## TO DO
Looking at the listing below, retype exactly the lines starting at the one containing "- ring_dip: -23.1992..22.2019" and ending at the one containing "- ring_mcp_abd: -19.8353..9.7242", both included, and nothing else.

## GIVEN INFORMATION
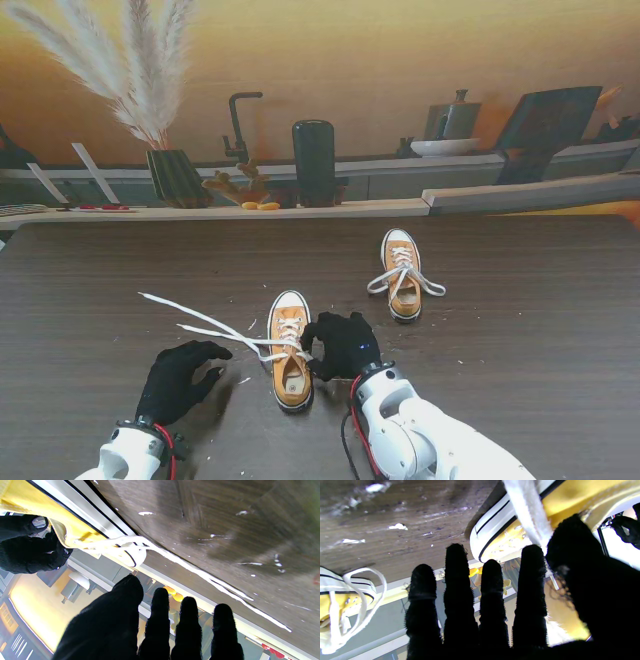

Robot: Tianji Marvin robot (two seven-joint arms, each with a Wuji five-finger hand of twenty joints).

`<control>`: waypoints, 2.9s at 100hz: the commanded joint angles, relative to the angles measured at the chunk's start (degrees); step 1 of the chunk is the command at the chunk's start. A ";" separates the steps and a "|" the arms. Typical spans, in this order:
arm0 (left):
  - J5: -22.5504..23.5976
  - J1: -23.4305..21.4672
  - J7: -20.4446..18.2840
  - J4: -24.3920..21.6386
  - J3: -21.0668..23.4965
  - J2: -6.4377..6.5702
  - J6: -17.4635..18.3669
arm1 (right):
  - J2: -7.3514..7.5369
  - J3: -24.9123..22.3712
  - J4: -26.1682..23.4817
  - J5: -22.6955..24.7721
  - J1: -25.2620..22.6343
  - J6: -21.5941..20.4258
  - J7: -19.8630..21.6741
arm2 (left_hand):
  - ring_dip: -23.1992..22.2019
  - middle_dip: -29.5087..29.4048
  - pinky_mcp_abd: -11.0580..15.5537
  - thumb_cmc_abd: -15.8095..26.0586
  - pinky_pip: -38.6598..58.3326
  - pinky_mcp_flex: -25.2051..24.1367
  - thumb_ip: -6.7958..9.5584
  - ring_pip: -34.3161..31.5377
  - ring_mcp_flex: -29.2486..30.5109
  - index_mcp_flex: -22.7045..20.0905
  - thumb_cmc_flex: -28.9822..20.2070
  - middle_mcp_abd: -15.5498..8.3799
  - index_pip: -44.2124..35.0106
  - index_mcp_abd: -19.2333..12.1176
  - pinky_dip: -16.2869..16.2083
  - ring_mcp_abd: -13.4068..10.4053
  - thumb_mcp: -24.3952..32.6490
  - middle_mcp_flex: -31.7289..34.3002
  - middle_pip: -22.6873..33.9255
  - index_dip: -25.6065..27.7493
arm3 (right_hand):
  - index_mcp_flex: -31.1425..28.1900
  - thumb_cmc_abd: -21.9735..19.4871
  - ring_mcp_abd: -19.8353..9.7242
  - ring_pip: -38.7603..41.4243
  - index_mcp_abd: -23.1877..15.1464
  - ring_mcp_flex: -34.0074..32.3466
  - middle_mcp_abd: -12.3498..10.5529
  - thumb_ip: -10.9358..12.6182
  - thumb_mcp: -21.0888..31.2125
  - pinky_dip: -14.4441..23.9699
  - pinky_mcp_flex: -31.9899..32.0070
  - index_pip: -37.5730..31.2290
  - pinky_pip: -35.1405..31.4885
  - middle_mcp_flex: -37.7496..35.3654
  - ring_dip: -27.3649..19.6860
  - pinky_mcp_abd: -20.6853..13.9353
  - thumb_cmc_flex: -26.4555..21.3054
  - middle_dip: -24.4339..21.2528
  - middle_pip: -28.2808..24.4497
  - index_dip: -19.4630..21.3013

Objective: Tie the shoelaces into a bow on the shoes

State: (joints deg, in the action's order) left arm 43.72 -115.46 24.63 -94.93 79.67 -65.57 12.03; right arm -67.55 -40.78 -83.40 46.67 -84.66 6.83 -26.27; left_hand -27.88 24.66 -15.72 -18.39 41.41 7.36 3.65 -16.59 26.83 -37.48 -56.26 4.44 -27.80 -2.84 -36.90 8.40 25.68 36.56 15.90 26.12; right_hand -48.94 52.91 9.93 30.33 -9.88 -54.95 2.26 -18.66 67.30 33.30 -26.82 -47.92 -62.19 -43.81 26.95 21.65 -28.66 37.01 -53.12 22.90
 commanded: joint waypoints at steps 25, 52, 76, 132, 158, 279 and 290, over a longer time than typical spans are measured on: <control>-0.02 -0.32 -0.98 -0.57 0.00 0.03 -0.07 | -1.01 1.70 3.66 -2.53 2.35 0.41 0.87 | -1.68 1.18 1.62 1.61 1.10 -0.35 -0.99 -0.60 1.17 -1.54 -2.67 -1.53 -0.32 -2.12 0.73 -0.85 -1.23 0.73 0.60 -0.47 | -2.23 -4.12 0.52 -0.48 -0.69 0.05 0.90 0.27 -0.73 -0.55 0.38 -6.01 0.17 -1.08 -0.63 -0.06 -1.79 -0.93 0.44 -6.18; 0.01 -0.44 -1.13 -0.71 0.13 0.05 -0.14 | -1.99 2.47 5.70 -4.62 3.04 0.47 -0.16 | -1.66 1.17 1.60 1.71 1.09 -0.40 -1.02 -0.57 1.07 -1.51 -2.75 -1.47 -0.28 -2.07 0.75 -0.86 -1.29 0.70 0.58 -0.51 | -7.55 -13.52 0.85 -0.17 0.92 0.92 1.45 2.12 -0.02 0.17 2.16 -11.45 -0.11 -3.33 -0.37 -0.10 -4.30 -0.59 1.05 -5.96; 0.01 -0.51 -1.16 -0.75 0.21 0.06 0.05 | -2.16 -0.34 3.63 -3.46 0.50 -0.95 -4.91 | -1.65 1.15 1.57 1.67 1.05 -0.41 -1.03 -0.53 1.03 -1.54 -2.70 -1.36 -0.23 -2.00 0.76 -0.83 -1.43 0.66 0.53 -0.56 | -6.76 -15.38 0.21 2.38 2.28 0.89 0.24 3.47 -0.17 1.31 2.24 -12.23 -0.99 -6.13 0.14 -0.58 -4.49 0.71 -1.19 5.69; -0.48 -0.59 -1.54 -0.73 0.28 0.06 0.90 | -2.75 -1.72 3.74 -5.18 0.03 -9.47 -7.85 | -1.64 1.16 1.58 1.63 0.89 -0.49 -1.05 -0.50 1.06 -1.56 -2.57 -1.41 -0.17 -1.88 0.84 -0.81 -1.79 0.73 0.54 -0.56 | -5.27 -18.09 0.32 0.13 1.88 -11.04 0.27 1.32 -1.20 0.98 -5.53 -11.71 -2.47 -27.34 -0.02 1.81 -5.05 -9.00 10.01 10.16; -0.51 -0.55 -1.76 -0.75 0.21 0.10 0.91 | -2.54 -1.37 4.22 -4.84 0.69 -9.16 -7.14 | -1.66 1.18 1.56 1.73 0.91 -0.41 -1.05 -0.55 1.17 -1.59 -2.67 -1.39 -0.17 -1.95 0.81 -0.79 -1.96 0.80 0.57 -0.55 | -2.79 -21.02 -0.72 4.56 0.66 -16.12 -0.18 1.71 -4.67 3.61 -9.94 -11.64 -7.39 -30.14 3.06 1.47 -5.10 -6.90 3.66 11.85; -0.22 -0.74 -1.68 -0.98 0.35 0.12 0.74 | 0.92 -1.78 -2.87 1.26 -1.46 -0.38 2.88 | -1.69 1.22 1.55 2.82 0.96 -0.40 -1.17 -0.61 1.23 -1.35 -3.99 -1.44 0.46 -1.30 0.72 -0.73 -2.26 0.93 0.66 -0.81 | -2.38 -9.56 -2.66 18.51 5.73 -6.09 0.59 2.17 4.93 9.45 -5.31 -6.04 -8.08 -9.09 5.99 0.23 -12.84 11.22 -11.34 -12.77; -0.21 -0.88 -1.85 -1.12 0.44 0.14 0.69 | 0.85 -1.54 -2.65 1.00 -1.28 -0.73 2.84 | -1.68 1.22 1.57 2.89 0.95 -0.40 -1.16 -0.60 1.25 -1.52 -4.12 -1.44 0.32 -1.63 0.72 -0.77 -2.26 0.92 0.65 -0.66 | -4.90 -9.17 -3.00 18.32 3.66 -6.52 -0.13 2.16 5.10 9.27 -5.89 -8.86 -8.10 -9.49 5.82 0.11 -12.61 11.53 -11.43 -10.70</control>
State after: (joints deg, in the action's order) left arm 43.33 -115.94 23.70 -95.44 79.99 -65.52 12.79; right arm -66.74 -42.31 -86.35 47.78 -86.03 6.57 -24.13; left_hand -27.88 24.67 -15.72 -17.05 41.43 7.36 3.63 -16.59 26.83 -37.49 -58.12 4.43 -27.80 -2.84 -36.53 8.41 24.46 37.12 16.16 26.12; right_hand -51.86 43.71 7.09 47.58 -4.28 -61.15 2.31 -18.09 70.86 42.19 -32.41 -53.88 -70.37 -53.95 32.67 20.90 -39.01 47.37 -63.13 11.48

## OUTPUT OF THE EXERCISE
  - ring_dip: -23.1992..22.2019
  - middle_dip: -29.5087..29.4048
  - pinky_mcp_abd: -11.0580..15.5537
  - thumb_cmc_abd: -15.8095..26.0586
  - pinky_pip: -38.6598..58.3326
  - pinky_mcp_flex: -25.2051..24.1367
  - thumb_ip: -6.7958..9.5584
  - ring_pip: -34.3161..31.5377
  - ring_mcp_flex: -29.2486..30.5109
  - index_mcp_flex: -22.7045..20.0905
  - thumb_cmc_flex: -28.9822..20.2070
  - middle_mcp_abd: -15.5498..8.3799
  - index_pip: -44.2124..35.0106
  - index_mcp_abd: -19.2333..12.1176
  - pinky_dip: -16.2869..16.2083
  - ring_mcp_abd: -13.4068..10.4053
  - thumb_mcp: -24.3952..32.6490
  - middle_mcp_flex: -31.7289..34.3002
  - middle_pip: -22.6873..33.9255
  - index_dip: -25.6065..27.7493
arm3 (right_hand):
  - index_mcp_flex: -31.1425..28.1900
  - thumb_cmc_abd: -21.9735..19.4871
  - ring_mcp_abd: -19.8353..9.7242

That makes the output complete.